Dr. Steve Tower, an Anchorage orthopedic surgeon, demonstrates shoulder exam techniques with first-year WWAMI student Tom Steck, left, for an audience that includes other WWAMI students.
Photo by Philip Hall/University of Alaska Anchorage

"You've got to feel through the anterior attachment of the deltoid there," said the man in scrubs, Dr. Steve Tower, an Anchorage orthopedic surgeon. "The coracoid is the lighthouse of the shoulder; it's a very good landmark for doing injections."

Men and women sat on the floor and on chairs around a horseshoe of tables at UAA's Health Sciences Building. All of them intently scanned Tower's every move. Some of those watching that shoulder-exam demonstration were among 20 students enrolled in the Alaska WWAMI School of Medical Education-Alaska's arm of the University of Washington School of Medicine.

Tower, himself a WWAMI graduate, is one of nearly 200 Alaska physicians who play a critical role in the medical education of WWAMI students receiving training here.

The network of instructors and physicians who train Alaska's WWAMI students is long standing, but Premera Blue Cross Blue Shield of Alaska recently donated $100,000 to WWAMI's effort to tighten that network into a more coalesced faculty.

"For the first time, we'll be able to provide coordinated training and resources to make it easier for physicians to take our students into their practices and teach them," said Dr. Nancy Jane Shelby, Alaska WWAMI's academic director. Dr. Thomas S. Nighswander serves as WWAMI's clinical director.
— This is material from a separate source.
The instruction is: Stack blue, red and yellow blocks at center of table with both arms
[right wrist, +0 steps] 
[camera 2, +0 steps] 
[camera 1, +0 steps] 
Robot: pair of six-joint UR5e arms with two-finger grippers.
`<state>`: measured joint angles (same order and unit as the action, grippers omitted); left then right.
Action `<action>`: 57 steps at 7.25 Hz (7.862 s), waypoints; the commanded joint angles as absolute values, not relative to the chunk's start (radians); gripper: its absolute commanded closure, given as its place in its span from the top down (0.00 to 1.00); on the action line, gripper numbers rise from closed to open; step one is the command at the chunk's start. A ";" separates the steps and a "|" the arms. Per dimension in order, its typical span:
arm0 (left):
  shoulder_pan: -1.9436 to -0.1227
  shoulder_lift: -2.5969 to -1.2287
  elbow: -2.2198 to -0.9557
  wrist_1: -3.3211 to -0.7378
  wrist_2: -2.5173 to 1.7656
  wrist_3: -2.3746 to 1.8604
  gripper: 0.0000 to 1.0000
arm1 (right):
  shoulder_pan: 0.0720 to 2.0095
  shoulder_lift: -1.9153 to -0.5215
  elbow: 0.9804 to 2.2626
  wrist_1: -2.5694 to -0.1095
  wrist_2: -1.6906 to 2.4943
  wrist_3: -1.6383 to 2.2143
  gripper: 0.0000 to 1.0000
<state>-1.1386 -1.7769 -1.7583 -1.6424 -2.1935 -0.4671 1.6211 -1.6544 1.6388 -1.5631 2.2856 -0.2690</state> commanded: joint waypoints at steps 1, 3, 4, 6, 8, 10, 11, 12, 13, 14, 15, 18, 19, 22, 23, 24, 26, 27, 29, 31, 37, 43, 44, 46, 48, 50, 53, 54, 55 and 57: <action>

Giving real-world experience

WWAMI needs help from more community physicians willing to give students a chance to work and learn in real-world clinics and hospitals. The donation will fund training workshops targeting community physicians-providing ways to update their skills and bringing them together not only with students but also with Alaska physicians who teach either as first-year preceptors, clerkship directors or residency faculty.

Dr. Steve Tower, Dr. Jane Shelby and Dr. Tom Nighswander talk at UAA's Health Science Building. Tower is a former WWAMI student; Shelby and Nighswander are the directors of Alaska WWAMI.

Dr. Steve Tower, left, Dr. Jane Shelby and Dr. Tom Nighswander talk at UAA's Health Sciences Building. Tower is a former WWAMI student; Shelby and Nighswander are the directors of Alaska WWAMI.
Photo by Philip Hall/University of Alaska Anchorage

"Developing the faculty will benefit not only the WWAMI program, but the future of health care in Alaska," said William H. Hogan, dean of UAA's College of Health.

WWAMI teaching sites are located throughout Alaska. Communities that offer opportunities to WWAMI students include Anchorage, Wasilla, Homer, Seward, Kodiak, Prince of Wales Island, Sitka, Metlakatla, Ketchikan, Petersburg, Juneau, Haines, Cordova, Valdez, Delta Junction, Fairbanks, Galena, Kotzebue, Nome, Bethel, Dillingham, Unalaska and Soldotna.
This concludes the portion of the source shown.